Digitisation of the North American Directors' Correspondence collection reaches completion
A team in Kew's archive has completed the digitisation of a large set of historical letters from the Directors' Correspondence, including a selection of materials which shed light on the early exploration of North America - as digitisation officer Katherine Harrington explains.
I’m part of a team working in Kew’s archive to digitise a unique collection of historical correspondence to the former senior staff at Kew, and this week we’re celebrating! Our team has completed the digitisation of the North American collection of letters: making high quality images and searchable summaries of just under 4,600 letters available via the JSTOR Global Plants website. I wanted to conclude our blog posts on this particular part of the collection with a highlight regarding the early exploration of British North America.
The British North American Exploring Expedition
Between 1857 and 1860, explorer Captain John Palliser and his skilled party travelled hundreds of kilometres on behalf of the British Government and under the auspices of the Royal Geographical Society, exploring the area west of the Great Lakes and passes through the Rocky Mountains to the Pacific Ocean.
The group collected botanical, astronomical, meteorological, geological and magnetic data. They described the country’s landscape, fauna, inhabitants and potential for settlement and transportation. Kew’s first Director Sir W.J. Hooker recommended that the experienced plant collector Eugène Bourgeau accompany the party as the expedition’s botanist, having been previously impressed with Bourgeau's plant collections from Spain and North Africa.
In a letter to Sir W.J. Hooker from Fort Carlton, Saskatchewan in 1858, Captain Palliser discusses Bourgeau’s progress. James Hector (geologist and naturalist to the expedition) has told him that 'Bourgeau's collections alone are worth the whole grant for the Expedition'. Palliser hopes he can persuade the Colonial Office of this. Palliser also gives a candid insight into life in the travelling party:
'The Hudson Bay Co. forts are shockingly supplied in the Saskatchewan. We are now starting with only 90 pounds of flour provisions for 32 men for 6 months! And what is worse, we have barely enough powder to kill our provisions with. Also very short of tea and sugar. You cannot get a shirt washed, a shoe or stocking mended, without clamouring for it – tea, sugar and flour are the gold & silver of the country. Grease and tobacco – the copper coinage of the country, I regret to say there is no piece of frantic recklessness they will not commit for liquor so I don't mention that omnipotent coin.' [Archives ref: DC 64 f.331]

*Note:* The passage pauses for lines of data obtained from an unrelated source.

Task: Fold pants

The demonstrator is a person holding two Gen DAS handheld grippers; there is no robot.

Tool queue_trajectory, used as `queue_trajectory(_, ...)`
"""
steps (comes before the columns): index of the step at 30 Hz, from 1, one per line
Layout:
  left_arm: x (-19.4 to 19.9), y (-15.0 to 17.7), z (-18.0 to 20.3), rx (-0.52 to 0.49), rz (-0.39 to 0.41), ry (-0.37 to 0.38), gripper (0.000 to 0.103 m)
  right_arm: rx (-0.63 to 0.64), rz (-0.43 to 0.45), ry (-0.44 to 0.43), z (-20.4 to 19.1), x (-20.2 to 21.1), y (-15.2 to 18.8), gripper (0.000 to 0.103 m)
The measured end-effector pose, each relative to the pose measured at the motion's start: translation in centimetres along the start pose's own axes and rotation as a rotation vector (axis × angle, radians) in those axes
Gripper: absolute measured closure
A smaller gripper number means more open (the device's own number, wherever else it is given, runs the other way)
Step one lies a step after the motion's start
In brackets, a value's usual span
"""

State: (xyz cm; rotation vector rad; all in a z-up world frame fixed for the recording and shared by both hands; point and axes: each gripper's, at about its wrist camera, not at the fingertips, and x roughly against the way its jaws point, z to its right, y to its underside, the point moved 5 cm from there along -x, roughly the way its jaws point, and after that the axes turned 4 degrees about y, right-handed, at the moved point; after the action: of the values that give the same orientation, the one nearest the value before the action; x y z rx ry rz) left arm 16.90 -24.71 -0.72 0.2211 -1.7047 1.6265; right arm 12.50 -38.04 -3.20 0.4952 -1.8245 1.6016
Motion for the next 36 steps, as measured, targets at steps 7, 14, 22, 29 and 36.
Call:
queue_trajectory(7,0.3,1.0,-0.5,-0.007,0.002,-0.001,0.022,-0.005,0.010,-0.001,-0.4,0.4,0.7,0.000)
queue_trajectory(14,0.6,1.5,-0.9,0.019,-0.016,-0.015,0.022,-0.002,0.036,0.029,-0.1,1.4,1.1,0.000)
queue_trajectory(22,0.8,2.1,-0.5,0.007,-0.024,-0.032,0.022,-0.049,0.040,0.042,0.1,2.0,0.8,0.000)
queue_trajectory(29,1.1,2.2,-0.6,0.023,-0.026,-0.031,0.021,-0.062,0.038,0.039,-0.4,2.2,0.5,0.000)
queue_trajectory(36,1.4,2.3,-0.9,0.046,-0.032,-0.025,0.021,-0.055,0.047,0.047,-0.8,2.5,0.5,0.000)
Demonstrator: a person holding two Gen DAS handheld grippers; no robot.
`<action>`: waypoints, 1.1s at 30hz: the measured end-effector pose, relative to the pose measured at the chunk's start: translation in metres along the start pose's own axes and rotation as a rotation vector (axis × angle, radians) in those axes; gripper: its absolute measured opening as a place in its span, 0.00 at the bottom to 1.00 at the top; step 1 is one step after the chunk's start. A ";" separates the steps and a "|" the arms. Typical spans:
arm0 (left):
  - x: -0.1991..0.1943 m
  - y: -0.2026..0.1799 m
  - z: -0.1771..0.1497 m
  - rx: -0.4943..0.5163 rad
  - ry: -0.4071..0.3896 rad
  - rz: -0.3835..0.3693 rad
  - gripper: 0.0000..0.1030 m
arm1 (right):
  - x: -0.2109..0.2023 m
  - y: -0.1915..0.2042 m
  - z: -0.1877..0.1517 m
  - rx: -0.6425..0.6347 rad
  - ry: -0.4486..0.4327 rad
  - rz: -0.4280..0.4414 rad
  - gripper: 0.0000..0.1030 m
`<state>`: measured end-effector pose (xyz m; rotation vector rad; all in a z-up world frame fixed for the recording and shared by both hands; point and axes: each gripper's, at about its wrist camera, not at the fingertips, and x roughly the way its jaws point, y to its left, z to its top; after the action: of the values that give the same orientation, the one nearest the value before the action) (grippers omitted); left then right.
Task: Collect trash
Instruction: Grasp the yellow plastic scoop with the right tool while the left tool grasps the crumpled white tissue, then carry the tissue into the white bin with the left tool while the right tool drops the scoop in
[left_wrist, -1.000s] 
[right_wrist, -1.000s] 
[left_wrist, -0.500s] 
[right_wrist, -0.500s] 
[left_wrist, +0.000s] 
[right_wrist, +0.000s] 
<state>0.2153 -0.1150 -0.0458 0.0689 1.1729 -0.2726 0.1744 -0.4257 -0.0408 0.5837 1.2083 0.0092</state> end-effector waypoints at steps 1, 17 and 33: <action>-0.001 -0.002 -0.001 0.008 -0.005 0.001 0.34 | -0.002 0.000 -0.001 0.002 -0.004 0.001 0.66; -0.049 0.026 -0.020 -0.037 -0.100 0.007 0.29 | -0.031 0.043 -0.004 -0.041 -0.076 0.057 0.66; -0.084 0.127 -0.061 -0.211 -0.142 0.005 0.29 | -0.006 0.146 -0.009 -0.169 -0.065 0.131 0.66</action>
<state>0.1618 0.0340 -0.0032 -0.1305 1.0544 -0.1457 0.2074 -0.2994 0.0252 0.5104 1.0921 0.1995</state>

In the winter of 1858 Bourgeau was also at Fort Carlton making preparations. Bourgeau listed to Sir W.J. Hooker the items required for a botanical collecting trip comprising: two mattocks (digging tools), four sheets of cardboard, two pieces of oilcloth, two leather straps with buckles, 12 small canvas bags of various sizes for seeds, two kinds of wood saw with wide-spaced teeth, an axe, and a small net for aquatic plants.
Unable to collect plants in wintery weather, Bourgeau kept himself busy taking temperature readings for Dr J. Hooker. For these he placed two thermometers in fields nearby and two others in a forest a few miles from the Fort. Recording the readings took up much of his day and he remarks to Sir W.J. Hooker that he barely had time to visit the traps and snares he had established to obtain hares, though he still reports catching 120 in two months! Bourgeau collected some 1,200 plant species during the expedition, examples of which are held for study in Kew's herbarium. Mount Bourgeau in Banff National Park, Alberta was named to honour Bourgeau by James Hector.
Alongside various important reports, the expedition produced a great map (1865) which provided the first comprehensive observations to be published regarding the southern prairies and Canadian Rocky Mountains. The expedition also described what became known as 'Palliser's Triangle', a large, roughly triangular region in present-day southwest Saskatchewan and southeast Alberta, with relatively low rainfall and sandy soils. The party suggested this area was unsuitable for farming but the region began to be settled and farmed at the start of the twentieth century. Dry conditions and over grazing led parts of Palliser's triangle to become a dust bowl during the 1930s. Today the triangle contains several deserted ghost towns and farms from this period.
New reading room display
To celebrate the completion of the North American DC digitisation, the team are mounting a small display in the Wolfson Rare Books Room to demonstrate the breadth of characters and stories contained in this part of Kew's archive. The display will run from 19 May until 27 June and will include original letters, publications and portraits, alongside items from the economic botany collection related to individuals such as plant collector David Douglas and champion of forest preservation John Muir. The team is continuing work on the DC collection and we are currently digitising letters from three 'miscellaneous' volumes containing letters from authors scattered across the globe to add to the rich resource already available to view online.